Be it a twisted landing during basketball, a wrong movement on a hike, or an attempt to land on one’s feet when jumping or falling from a height – an ankle fracture can have various causes.
A broken ankle may result in instability that makes surgery and a subsequent complete immobilization necessary. In some circumstances, it can take months or years before the ankle returns to its original stability after an ankle fracture.
Fractured ankle: the most common fracture in the lower extremities
The ankle is a real feat of engineering by nature. During running and jumping, it absorbs many times our body weight. Many people don’t know that, anatomically speaking, there are two joints – the upper and the lower ankle. But what can cause a fracture?
The ankle has been designed for lifting and lowering the forefoot during forwards movements. Lateral movements are supported by the lower ankle, while the upper ankle responds very sensitively to tilting motions and twisting. That is why a wrong landing or putting the foot down in a twisted position often leads to fractures in the upper ankle area. The fibula in particular is particularly prone to fractures because it is firmly fixed in position by the ligaments. This type of ankle fracture is called malleolar fracture, with this term usually being equated with a fibular fracture.

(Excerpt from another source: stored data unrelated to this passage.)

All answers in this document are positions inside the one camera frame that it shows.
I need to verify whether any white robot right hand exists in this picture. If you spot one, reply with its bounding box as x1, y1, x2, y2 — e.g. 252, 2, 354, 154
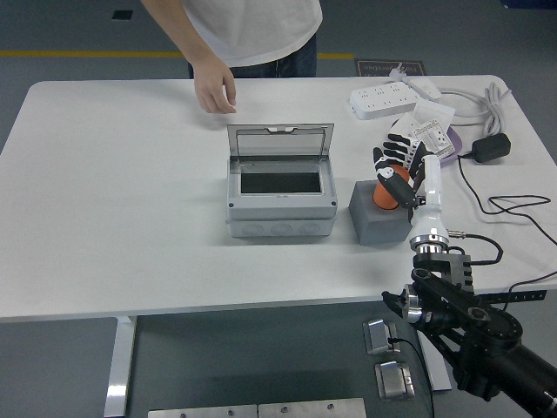
372, 132, 449, 244

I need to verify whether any person's right hand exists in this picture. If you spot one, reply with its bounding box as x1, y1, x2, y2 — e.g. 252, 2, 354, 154
192, 60, 238, 115

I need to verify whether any orange cylindrical battery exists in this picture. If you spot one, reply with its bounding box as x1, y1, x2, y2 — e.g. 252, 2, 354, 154
372, 165, 411, 211

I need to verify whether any transparent hinged box lid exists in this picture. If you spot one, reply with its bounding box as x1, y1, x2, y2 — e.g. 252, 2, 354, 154
226, 123, 335, 158

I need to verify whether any small white flat box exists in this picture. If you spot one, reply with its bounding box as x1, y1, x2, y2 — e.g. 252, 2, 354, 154
408, 78, 441, 102

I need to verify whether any metal floor socket box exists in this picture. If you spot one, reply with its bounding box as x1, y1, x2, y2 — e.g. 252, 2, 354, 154
362, 319, 401, 354
374, 361, 413, 401

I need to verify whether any grey foam holder block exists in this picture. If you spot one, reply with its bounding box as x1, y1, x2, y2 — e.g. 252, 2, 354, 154
348, 179, 414, 246

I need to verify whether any person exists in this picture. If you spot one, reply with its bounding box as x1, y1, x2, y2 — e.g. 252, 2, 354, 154
180, 0, 324, 79

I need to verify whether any white socket panel packet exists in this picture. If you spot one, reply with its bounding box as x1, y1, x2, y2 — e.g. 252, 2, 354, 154
389, 113, 419, 140

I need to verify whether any black power adapter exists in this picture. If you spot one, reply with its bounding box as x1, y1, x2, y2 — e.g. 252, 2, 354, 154
472, 133, 513, 165

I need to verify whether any plain white square packet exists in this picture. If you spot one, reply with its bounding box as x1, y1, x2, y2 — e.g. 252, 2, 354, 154
413, 102, 456, 131

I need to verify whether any white power strip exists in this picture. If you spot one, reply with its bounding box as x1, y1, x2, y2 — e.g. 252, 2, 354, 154
348, 81, 419, 121

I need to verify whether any black under-table bar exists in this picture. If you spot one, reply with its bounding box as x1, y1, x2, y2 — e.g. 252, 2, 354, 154
476, 290, 547, 304

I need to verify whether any dark floor sign mat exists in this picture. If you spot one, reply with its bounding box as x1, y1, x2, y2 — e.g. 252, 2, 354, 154
354, 59, 427, 78

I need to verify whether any white table leg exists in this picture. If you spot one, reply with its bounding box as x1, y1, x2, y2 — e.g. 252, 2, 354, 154
417, 334, 453, 391
103, 316, 138, 418

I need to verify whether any metal floor plate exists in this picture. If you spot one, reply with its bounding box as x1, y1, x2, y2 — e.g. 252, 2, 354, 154
147, 404, 258, 418
258, 398, 367, 418

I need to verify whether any thin black adapter cable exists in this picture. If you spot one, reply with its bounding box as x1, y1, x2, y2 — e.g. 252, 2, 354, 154
455, 150, 557, 311

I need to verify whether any packaged white wall socket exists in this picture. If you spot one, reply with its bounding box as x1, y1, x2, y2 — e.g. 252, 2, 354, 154
411, 119, 456, 158

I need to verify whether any white power strip cord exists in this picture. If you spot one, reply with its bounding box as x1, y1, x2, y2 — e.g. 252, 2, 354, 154
388, 69, 513, 137

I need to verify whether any grey plastic enclosure box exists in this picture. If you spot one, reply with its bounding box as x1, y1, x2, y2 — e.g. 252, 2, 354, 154
225, 154, 339, 239

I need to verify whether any black floor socket cable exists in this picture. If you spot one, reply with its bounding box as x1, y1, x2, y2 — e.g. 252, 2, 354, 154
386, 337, 435, 418

Diagnosis: fractures in the ankle area
Because the ankle’s structure is so very complex, fractures can occur in all sorts of places. During diagnosis, a differentiation is generally made between the following:
- Talar fracture: fracture of the talus (very rare)
- Tibial fracture: fracture of the shin bone
- Fibular fracture: fracture of the fibula (very common)
Furthermore, these fractures can occur in combination. We refer to it as a bimalleolar fracture when, in addition to the outer ankle (fibular fracture), the inner ankle (tibial fracture) is also affected. In cases of a trimalleolar fracture, the rear edge of the supporting tibia is also broken off.
Treatment in cases of a fractured ankle: acute treatment and rehabilitation
For a long-term prognosis, the damage to the joint cartilage and the ligaments is paramount, not so much the fracture itself. The extent of this damage depends, on the one hand, on the accident and is determined by the type of fracture, the degree of the compression, and the extent of the sprain. On the other hand, it is crucial how the fracture is corrected and secured. If the position of the bones is not 100 % correct, the joint will often develop significant wear and chronic instability within a year of the fracture healing. Surgery and a targeted restoration of the stabilizing muscles are therefore hugely important.
If the ankle is broken, it must generally not be subjected toany strain for six weeks to allow the fractured ankle to heal. This results in the stabilizing muscles getting weaker and then being absent in the subsequent load phase. However, for the damage to the ligaments and joint cartilage to heal, movement during the course of treatment is absolutely essential. In practice, immobilizing orthoses are used initially during the rehabilitation phase, followed by muscle-activating ankle supports.
Supports and orthoses provide stability and stimulation
After the immobilization phase with a break from strain, an orthosis, such as from the MalleoLoc range, supports the ankle. It ensures that the ankle will regain its required stability after a fracture and subsequent surgery, and not be subjected to excessive strain. Orthopedic medical products are designed in such a way that they can be worn comfortably during everyday activities, in sneakers or business shoes, for example. Thanks to the orthosis, the foot can carry out its natural heel-to-toe movement and is protected from missteps recurring.
During the course of the rehabilitation phase, active supports are increasingly used for mobilization and muscular stabilization. Our ankle supports are made of breathable knitted fabric that firmly surrounds the ankle. During movement, the medical product exerts intermittent massaging compression.
We recommend wearing an ankle support even after the rehabilitation phase – and not only if there are residual problems. The stabilizing effect reduces the risk of a recurring injury and excessive strain during development training.